Depuis, le délai pour une IVG a été porté à douze semaines en 2001 puis quatorze en 2022. Dans la loi Aubry de 2001, la «condition de détresse» a été remplacée en 2014 par ces mots: «…qui ne veut pas poursuivre une grossesse». Pourtant, Simone Veil déclarait au moment des débats que «l’avortement doit rester l’exception, l’ultime recours pour des situations sans issue».

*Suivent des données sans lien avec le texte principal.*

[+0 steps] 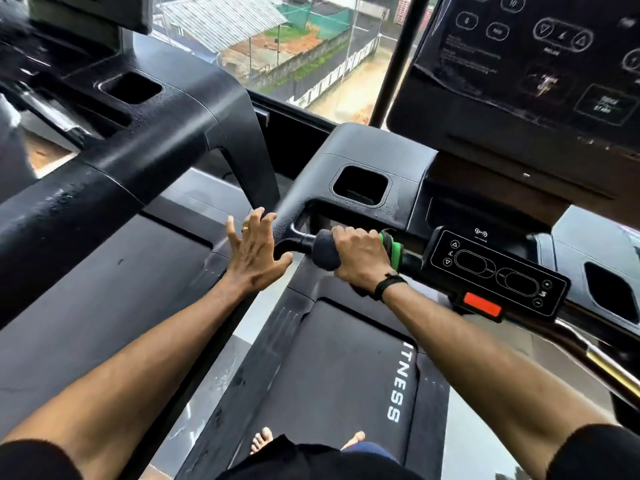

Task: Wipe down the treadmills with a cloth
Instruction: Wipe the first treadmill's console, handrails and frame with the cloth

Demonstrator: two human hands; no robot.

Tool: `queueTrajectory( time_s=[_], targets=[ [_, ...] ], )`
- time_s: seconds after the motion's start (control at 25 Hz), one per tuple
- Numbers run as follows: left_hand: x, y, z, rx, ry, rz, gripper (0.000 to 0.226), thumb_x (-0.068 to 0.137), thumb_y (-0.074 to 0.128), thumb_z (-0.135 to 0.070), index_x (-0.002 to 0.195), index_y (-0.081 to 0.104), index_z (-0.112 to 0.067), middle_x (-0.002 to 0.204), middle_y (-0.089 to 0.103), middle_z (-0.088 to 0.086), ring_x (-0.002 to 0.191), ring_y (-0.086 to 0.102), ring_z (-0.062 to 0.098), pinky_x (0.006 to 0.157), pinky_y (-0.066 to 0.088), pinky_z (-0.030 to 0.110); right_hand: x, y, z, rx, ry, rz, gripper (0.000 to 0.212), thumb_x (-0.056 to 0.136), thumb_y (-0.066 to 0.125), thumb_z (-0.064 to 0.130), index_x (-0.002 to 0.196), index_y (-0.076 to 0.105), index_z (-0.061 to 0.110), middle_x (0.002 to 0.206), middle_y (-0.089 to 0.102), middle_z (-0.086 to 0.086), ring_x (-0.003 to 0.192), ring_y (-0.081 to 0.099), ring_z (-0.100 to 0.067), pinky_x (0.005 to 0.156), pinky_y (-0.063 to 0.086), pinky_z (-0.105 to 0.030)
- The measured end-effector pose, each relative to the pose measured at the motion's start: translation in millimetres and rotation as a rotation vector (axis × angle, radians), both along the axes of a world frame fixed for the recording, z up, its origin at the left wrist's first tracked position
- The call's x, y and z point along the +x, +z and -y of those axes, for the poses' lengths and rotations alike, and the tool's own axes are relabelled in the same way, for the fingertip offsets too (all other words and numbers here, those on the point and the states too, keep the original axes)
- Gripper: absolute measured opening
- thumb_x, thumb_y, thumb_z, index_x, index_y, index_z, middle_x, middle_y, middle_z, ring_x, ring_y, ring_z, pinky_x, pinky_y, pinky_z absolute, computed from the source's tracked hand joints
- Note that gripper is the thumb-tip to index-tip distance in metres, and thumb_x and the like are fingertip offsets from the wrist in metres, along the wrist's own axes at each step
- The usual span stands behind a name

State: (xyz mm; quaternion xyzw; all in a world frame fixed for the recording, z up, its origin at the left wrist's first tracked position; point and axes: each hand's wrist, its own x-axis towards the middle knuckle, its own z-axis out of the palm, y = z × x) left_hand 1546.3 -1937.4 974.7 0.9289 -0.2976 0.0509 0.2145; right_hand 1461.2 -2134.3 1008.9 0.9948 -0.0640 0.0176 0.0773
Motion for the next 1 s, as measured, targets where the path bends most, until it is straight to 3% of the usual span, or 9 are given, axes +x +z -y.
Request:
queueTrajectory(
  time_s=[0.24,0.44,0.64,0.8,1.0],
  targets=[
    [-5.5,-1.2,-0.9,0.031,0.004,0.002,0.085,0.067,0.055,-0.050,0.139,0.035,-0.010,0.146,0.034,0.014,0.138,0.034,0.030,0.116,-0.007,0.056,-47.5,10.6,48.7,-0.043,-0.064,0.016,0.050,0.070,0.072,0.036,0.112,0.055,0.016,0.096,0.065,-0.004,0.088,0.064,-0.030,0.078,0.044,-0.041],
    [-8.5,-0.4,-1.2,0.008,-0.023,0.022,0.085,0.070,0.048,-0.057,0.141,0.035,-0.011,0.148,0.034,0.012,0.140,0.034,0.029,0.116,-0.008,0.052,-49.9,11.4,53.1,-0.066,-0.091,0.024,0.054,0.069,0.073,0.046,0.109,0.056,0.015,0.095,0.067,-0.006,0.087,0.065,-0.030,0.081,0.046,-0.042],
    [-8.6,2.3,3.3,-0.057,-0.070,0.054,0.079,0.082,0.039,-0.063,0.139,0.033,-0.010,0.145,0.037,0.011,0.133,0.043,0.030,0.116,0.001,0.055,-27.2,25.5,53.7,0.016,-0.099,-0.162,0.064,0.063,0.070,0.067,0.102,0.057,0.018,0.096,0.070,-0.009,0.090,0.068,-0.033,0.072,0.045,-0.036],
    [-5.5,0.2,4.6,-0.082,-0.083,0.042,0.080,0.085,0.038,-0.066,0.140,0.032,-0.009,0.145,0.038,0.011,0.132,0.044,0.028,0.116,0.001,0.053,-14.2,29.5,47.3,0.046,-0.094,-0.247,0.067,0.063,0.071,0.067,0.105,0.061,0.017,0.102,0.070,-0.010,0.093,0.067,-0.033,0.076,0.048,-0.037],
    [-5.7,-0.8,5.9,-0.064,-0.112,0.042,0.080,0.087,0.035,-0.067,0.141,0.032,-0.008,0.147,0.037,0.010,0.136,0.042,0.026,0.117,0.002,0.053,0.8,21.8,24.6,0.047,-0.062,-0.161,0.062,0.066,0.068,0.066,0.101,0.062,0.015,0.097,0.070,-0.010,0.089,0.068,-0.032,0.074,0.049,-0.036]
  ],
)
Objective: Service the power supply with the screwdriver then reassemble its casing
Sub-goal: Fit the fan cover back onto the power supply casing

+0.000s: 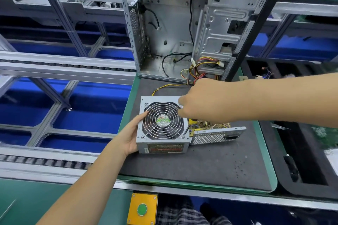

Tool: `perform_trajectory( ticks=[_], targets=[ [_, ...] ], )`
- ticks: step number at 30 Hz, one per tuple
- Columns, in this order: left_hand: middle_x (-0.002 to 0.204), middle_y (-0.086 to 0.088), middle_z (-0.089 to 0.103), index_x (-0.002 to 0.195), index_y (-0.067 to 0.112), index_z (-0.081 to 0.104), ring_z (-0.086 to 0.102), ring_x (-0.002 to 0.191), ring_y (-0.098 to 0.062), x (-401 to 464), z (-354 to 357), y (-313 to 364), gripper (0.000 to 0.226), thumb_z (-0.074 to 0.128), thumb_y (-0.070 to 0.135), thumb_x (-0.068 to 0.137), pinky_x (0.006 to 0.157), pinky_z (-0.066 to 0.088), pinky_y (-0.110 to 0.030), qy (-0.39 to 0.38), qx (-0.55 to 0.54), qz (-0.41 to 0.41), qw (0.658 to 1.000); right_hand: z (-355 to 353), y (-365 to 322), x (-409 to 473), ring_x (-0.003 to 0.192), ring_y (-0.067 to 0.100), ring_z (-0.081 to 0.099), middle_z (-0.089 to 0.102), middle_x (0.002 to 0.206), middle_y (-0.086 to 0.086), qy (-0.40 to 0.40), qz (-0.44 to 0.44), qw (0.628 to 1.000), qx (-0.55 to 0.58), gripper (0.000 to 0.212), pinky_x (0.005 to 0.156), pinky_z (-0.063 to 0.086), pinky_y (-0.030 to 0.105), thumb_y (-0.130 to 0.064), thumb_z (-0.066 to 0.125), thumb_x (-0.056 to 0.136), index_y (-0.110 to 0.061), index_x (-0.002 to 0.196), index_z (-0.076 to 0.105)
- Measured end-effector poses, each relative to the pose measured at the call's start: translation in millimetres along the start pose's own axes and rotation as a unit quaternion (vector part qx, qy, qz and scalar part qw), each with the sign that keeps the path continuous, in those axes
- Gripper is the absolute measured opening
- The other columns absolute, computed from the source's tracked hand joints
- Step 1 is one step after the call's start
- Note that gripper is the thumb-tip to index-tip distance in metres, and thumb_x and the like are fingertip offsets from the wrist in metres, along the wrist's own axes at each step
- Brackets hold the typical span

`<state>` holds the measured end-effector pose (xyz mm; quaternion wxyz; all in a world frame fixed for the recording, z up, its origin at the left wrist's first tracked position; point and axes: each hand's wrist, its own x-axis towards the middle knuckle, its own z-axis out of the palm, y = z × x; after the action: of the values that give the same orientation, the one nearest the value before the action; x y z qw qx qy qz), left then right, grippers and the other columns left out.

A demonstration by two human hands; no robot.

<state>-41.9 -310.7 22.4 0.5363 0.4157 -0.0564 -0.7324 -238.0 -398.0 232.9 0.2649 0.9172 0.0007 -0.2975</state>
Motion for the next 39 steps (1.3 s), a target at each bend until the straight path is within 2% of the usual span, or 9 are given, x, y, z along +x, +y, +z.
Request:
perform_trajectory(
  ticks=[6,11,16,22,26,29,31,34,39],
  targets=[
    [0.109,-0.021,0.071,0.104,0.004,0.075,0.07,0.096,-0.035,10,5,-1,0.042,0.07,0.036,0.078,0.076,0.057,-0.049,-0.005,-0.005,-0.016,1.0,-1,-5,0,0.047,0.018,0.02,0.05,0.093,0.008,0.002,0.023,1.0,0.007,0.024,0.042,0.013,0.027,-0.004,0.05,0.082,-0.012,0.105,0.051],
    [0.096,-0.02,0.073,0.095,0.002,0.077,0.072,0.084,-0.034,11,5,-5,0.06,0.092,0.02,0.04,0.072,0.059,-0.049,-0.042,-0.008,-0.016,0.999,-3,-6,-1,0.045,0.018,0.019,0.041,0.081,0.007,0.008,0.021,0.999,0.035,0.018,0.04,0.01,0.024,-0.007,0.056,0.076,-0.011,0.075,0.038],
    [0.093,-0.023,0.072,0.099,0.0,0.07,0.072,0.078,-0.036,11,3,-5,0.034,0.055,0.014,0.071,0.067,0.059,-0.049,-0.017,-0.033,-0.014,0.999,-4,-8,4,0.049,0.019,0.024,0.027,0.064,0.005,0.03,0.009,0.988,0.152,0.045,0.044,0.014,0.024,-0.004,0.057,0.073,-0.016,0.06,0.015],
    [0.091,-0.021,0.073,0.096,0.001,0.072,0.072,0.076,-0.034,8,4,-6,0.034,0.052,0.013,0.073,0.068,0.06,-0.049,-0.008,-0.025,-0.002,1.0,-5,-15,5,0.051,0.014,0.035,0.045,0.069,0.007,-0.048,0.16,0.922,0.349,0.015,0.043,0.026,0.021,-0.016,0.053,0.087,-0.009,0.075,0.05],
    [0.09,-0.02,0.073,0.085,0.002,0.078,0.072,0.076,-0.034,8,5,-7,0.032,0.051,0.014,0.072,0.067,0.06,-0.047,-0.007,-0.021,0.001,1.0,-9,-16,6,0.055,0.017,0.042,0.063,0.086,0.008,-0.134,0.193,0.892,0.385,0.016,0.041,0.029,0.021,-0.017,0.052,0.092,-0.008,0.085,0.062],
    [0.092,-0.02,0.073,0.086,0.002,0.078,0.072,0.077,-0.034,7,4,-6,0.031,0.053,0.015,0.072,0.069,0.06,-0.048,-0.004,-0.018,0.004,1.0,-7,-13,-3,0.075,0.023,0.056,0.067,0.091,0.01,-0.168,0.131,0.91,0.357,0.021,0.05,0.041,0.017,-0.022,0.05,0.095,-0.006,0.103,0.061],
    [0.092,-0.02,0.073,0.087,0.003,0.078,0.072,0.078,-0.035,7,4,-6,0.031,0.054,0.015,0.072,0.07,0.06,-0.048,-0.002,-0.015,0.004,1.0,-8,-15,-11,0.074,0.025,0.055,0.058,0.107,0.015,-0.127,0.103,0.945,0.282,0.028,0.053,0.042,0.028,-0.019,0.052,0.092,-0.005,0.116,0.051],
    [0.096,-0.022,0.072,0.09,0.001,0.077,0.071,0.08,-0.035,6,6,-5,0.032,0.054,0.015,0.073,0.071,0.059,-0.048,0.001,-0.016,-0.002,1.0,-11,-19,-15,0.055,0.018,0.036,0.054,0.097,0.008,-0.012,0.053,0.998,0.044,0.015,0.043,0.017,0.026,0.0,0.048,0.082,-0.011,0.093,0.052],
    [0.095,-0.023,0.072,0.102,-0.001,0.068,0.072,0.079,-0.036,5,7,-4,0.036,0.055,0.014,0.072,0.069,0.059,-0.049,0.009,-0.012,-0.002,1.0,-19,-21,-24,0.049,0.02,0.035,0.044,0.051,0.002,0.038,-0.024,0.991,-0.128,0.016,0.047,0.021,0.023,-0.005,0.046,0.053,-0.009,0.051,0.031]
  ],
)
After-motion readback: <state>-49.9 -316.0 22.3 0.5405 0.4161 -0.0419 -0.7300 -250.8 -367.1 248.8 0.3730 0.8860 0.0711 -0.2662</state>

Des chrétiens peu unanimes

Luc Olekhnovitch, président de Commission d’éthique évangélique, se montre critique envers cette évolution: «On est passé de ce qui devait être une exception à une inscription du meurtre dans la Constitution. Car avorter c’est tuer un enfant, et cet acte blesse aussi les femmes qui y ont eu recours. On doit avoir compassion de l’enfant et de la femme en détresse, y compris si elle a eu recours à l’IVG. Mais c’est tout autre chose de détruire les repères par la loi, les interdits qui permettent la vie en société.»

Dans un communiqué publié le 6 mars, l’Eglise protestante unie de France (EPUdf) rappelle les positions nuancées des réformés, en mentionnant l’importance des droits des femmes comme «véritable enjeu du protestantisme». Elle rappelle la responsabilité de chacun devant Dieu tout en refusant une position morale arrêtée. L’EPUdF indique sa préférence pour un «incessant débat éthique».

De son côté, le Conseil national des évangéliques de France «s’inquiète des risques que porte cette constitutionnalisation». Il appelle le gouvernement «à veiller à offrir aux femmes qui le souhaiteraient la liberté et les moyens de garder ou de confier leur enfant» et ajoute que les Eglises «veulent rester des lieux d’accueil qui manifestent l’amour, la grâce et la vie que porte l’Evangile de Jésus-Christ» pour celles qui feraient un autre choix.